WHAT YOU SHOULD DO
Search the material and gather each line with "blue" in it.

EXERCISE DATA
══════════════════════════════

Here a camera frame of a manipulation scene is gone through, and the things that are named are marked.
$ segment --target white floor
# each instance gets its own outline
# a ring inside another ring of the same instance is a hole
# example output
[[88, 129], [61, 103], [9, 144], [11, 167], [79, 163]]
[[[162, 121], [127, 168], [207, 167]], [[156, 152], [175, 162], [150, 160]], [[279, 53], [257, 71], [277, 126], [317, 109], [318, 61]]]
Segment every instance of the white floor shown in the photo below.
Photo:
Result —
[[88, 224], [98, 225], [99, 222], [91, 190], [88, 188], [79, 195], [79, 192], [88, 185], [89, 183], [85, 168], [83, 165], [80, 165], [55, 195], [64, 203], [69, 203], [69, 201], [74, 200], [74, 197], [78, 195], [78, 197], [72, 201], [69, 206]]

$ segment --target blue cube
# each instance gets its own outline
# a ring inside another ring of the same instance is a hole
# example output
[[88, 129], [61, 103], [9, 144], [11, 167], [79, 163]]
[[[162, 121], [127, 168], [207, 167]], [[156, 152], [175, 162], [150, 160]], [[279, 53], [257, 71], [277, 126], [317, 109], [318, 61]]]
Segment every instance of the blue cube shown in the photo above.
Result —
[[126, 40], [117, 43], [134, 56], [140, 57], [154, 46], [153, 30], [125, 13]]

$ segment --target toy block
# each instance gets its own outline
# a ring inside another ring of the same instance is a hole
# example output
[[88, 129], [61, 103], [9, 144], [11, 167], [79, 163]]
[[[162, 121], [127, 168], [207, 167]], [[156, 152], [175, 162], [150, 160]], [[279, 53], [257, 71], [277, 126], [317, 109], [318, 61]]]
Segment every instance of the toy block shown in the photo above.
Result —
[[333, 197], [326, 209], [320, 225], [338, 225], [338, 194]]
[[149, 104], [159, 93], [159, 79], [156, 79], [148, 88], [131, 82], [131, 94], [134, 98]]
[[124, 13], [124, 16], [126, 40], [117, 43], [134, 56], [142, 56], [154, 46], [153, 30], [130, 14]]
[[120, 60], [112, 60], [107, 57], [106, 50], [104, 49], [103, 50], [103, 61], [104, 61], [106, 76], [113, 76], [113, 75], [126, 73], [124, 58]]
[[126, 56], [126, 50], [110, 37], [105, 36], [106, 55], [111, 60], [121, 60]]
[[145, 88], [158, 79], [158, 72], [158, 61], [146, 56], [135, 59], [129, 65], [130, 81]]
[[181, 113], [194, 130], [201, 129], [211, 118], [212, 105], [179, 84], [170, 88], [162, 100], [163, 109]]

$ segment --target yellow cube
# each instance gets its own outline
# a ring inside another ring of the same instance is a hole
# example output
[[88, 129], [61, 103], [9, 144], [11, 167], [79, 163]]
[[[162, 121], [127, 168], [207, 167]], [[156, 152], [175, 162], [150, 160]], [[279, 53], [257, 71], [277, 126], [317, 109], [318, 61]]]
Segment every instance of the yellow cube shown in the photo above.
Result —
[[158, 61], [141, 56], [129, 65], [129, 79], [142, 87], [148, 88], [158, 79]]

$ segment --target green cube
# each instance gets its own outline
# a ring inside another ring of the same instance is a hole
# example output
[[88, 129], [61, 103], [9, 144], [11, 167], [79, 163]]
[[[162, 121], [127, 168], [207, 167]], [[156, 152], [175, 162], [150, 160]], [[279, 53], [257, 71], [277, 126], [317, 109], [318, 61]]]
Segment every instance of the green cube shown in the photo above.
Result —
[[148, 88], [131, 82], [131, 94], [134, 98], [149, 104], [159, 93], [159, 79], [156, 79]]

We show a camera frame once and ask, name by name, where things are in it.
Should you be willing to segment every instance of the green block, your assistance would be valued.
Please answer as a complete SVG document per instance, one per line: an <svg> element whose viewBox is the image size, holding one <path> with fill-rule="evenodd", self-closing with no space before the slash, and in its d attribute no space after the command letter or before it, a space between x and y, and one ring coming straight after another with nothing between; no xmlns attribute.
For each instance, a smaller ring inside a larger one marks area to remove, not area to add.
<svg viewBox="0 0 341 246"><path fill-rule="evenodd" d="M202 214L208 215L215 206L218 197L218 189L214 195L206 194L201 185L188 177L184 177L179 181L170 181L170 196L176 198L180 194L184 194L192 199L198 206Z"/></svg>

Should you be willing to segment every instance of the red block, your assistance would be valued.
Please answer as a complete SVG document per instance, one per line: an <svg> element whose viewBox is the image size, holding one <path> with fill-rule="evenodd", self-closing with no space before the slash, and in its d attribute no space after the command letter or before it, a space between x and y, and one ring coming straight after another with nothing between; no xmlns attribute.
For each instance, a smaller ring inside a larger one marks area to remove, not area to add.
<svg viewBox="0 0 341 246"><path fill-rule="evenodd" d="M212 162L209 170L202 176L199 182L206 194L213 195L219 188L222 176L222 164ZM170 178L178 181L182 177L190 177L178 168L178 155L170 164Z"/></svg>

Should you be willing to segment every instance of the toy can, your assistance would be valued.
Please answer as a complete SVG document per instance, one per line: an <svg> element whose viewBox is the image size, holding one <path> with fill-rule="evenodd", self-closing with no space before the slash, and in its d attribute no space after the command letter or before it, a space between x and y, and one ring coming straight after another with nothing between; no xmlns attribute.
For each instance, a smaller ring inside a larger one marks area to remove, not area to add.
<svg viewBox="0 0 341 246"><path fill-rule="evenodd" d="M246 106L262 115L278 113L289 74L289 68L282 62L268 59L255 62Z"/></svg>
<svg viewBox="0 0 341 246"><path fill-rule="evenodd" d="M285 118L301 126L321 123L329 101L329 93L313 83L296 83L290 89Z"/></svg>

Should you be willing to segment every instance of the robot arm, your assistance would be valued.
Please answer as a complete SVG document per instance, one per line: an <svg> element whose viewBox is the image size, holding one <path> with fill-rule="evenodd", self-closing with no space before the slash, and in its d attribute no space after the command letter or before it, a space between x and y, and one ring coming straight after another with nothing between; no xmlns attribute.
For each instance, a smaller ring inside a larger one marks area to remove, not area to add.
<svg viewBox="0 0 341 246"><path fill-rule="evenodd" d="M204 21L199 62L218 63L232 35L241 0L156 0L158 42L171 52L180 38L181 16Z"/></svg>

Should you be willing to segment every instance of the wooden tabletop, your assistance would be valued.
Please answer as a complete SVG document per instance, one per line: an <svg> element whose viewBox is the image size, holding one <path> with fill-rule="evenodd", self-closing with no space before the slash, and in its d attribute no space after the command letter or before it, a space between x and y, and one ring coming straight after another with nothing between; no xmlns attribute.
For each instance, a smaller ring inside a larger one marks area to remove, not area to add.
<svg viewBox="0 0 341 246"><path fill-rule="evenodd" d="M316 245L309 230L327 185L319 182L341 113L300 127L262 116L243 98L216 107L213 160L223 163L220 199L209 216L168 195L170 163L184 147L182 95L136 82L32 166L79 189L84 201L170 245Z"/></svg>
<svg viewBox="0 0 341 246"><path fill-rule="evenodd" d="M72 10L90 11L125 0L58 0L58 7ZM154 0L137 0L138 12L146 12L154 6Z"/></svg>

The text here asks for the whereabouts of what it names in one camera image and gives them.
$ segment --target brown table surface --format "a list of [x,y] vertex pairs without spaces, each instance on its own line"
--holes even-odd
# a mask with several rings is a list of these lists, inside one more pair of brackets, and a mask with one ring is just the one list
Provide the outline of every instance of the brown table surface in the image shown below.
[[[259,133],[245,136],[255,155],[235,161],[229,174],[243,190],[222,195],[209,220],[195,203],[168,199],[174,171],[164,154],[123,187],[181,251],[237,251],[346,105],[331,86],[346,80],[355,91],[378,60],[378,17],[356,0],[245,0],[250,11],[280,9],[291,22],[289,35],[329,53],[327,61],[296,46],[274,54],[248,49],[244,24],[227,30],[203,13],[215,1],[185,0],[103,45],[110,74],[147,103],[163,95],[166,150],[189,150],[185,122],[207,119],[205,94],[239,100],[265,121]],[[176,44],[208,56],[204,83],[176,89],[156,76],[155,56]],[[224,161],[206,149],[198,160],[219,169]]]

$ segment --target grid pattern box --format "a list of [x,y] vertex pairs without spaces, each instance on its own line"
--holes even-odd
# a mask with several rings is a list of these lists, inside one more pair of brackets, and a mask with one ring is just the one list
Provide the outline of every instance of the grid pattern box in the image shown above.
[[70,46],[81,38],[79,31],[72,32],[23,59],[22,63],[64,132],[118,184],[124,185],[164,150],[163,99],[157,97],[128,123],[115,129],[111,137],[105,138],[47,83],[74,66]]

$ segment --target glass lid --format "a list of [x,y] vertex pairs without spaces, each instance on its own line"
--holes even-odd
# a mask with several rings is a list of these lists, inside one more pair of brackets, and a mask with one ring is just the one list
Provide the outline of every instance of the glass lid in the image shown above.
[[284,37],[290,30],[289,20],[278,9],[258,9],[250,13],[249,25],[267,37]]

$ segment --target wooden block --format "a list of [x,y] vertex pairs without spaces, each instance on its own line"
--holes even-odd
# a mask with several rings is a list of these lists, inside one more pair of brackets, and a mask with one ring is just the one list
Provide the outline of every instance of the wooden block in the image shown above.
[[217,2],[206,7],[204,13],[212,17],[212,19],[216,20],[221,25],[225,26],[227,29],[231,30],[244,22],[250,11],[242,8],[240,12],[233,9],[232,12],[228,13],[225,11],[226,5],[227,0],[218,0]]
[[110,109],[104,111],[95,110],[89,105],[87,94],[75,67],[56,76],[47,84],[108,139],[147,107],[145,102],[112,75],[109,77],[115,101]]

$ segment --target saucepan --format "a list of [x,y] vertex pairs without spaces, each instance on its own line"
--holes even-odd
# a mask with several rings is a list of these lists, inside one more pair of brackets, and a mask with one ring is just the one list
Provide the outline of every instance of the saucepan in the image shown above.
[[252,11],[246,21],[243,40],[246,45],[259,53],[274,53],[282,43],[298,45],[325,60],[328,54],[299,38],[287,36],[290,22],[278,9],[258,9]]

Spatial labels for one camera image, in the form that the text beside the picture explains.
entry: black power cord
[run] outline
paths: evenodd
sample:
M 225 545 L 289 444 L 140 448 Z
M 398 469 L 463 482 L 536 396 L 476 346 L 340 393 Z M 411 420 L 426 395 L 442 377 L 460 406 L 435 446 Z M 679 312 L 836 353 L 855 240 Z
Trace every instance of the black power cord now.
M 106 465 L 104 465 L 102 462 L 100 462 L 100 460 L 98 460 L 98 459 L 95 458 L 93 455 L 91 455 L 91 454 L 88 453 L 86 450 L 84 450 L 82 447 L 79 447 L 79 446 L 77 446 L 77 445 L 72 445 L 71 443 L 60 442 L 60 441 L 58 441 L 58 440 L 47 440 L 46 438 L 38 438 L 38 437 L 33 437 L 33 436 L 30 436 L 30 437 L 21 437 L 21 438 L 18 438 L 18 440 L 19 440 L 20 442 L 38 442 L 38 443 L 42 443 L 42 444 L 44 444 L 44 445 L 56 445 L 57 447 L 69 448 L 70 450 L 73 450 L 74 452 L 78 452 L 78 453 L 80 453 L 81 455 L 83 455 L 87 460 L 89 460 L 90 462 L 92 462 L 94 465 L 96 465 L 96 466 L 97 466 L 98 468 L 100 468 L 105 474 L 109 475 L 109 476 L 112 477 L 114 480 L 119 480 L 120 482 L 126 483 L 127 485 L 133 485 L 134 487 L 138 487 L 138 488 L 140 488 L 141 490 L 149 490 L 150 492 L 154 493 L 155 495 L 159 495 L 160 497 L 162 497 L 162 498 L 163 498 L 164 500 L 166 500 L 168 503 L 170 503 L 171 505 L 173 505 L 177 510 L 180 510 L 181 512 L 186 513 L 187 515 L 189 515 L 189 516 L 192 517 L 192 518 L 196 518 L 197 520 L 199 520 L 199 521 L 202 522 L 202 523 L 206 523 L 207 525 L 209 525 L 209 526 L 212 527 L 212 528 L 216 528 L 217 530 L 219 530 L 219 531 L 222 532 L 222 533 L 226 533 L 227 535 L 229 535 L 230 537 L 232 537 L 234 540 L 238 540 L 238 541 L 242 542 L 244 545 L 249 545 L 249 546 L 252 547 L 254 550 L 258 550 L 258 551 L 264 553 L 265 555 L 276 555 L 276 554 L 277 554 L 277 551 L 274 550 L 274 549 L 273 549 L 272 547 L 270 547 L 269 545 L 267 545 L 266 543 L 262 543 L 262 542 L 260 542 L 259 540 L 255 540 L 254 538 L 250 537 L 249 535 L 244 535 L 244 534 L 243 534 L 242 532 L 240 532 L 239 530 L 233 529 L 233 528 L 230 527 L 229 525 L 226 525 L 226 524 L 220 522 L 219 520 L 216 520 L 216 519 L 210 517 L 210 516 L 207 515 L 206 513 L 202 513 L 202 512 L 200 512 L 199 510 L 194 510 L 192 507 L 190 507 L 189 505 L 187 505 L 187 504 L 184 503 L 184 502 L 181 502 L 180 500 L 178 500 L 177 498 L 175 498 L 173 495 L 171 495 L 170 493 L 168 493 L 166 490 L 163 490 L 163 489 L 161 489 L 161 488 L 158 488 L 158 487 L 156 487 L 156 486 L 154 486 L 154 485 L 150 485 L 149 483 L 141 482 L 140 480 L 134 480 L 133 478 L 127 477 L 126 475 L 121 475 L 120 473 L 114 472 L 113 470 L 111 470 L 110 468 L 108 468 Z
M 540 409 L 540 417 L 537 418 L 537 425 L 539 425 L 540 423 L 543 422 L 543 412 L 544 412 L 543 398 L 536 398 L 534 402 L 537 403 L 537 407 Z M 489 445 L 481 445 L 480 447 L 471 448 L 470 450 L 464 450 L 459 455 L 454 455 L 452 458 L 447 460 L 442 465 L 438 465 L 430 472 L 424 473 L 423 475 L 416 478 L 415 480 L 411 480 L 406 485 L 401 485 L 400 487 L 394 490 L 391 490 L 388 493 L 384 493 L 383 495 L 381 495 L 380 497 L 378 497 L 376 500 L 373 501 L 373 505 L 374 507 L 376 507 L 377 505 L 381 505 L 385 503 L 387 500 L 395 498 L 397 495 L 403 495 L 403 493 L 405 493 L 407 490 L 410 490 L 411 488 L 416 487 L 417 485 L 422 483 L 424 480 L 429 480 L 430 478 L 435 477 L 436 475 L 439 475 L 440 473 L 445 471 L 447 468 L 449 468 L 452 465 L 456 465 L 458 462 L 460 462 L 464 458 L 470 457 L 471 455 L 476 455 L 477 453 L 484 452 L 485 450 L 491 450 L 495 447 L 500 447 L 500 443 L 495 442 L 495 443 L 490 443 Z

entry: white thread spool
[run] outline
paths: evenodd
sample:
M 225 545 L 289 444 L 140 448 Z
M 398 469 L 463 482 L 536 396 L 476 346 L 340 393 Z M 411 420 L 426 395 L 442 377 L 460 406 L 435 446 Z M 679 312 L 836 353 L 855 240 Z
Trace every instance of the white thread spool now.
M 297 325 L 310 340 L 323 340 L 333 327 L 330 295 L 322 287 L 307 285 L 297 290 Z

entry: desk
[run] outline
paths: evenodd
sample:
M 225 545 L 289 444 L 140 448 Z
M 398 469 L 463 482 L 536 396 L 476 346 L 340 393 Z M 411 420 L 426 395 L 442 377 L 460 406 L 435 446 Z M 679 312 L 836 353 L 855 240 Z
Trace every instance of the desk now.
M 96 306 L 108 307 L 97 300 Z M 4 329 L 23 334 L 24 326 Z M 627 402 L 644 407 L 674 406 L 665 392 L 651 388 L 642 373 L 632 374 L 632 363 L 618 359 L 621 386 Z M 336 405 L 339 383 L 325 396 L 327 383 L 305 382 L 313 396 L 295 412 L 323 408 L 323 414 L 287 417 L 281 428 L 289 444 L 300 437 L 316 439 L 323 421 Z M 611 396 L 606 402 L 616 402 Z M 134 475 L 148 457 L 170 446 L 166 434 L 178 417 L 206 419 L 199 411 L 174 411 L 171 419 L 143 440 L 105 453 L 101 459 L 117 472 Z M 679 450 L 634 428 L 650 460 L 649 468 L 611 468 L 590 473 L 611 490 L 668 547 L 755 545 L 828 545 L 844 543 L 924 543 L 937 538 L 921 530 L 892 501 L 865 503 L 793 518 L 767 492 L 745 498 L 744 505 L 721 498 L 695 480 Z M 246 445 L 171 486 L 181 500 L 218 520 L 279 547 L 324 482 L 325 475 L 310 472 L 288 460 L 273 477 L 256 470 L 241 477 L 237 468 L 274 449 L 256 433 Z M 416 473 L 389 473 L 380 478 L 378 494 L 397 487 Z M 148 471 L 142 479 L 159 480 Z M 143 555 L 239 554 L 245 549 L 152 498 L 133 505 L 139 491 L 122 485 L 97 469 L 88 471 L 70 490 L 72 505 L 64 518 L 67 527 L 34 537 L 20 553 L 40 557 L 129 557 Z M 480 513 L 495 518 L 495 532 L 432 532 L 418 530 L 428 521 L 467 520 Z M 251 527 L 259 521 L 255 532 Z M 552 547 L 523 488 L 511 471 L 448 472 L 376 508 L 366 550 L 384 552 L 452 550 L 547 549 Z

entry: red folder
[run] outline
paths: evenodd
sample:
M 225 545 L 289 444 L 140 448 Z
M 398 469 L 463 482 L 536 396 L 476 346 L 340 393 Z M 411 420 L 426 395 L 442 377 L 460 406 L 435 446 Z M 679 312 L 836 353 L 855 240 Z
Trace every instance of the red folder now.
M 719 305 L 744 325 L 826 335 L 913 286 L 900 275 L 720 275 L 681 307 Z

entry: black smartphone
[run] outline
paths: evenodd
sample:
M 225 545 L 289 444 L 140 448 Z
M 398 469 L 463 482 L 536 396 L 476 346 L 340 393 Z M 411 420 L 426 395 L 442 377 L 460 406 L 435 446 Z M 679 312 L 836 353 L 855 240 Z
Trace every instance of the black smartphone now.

══════════════════════════════

FINISHED EXERCISE
$ segment --target blue cube
Segment every instance of the blue cube shown in the photo above.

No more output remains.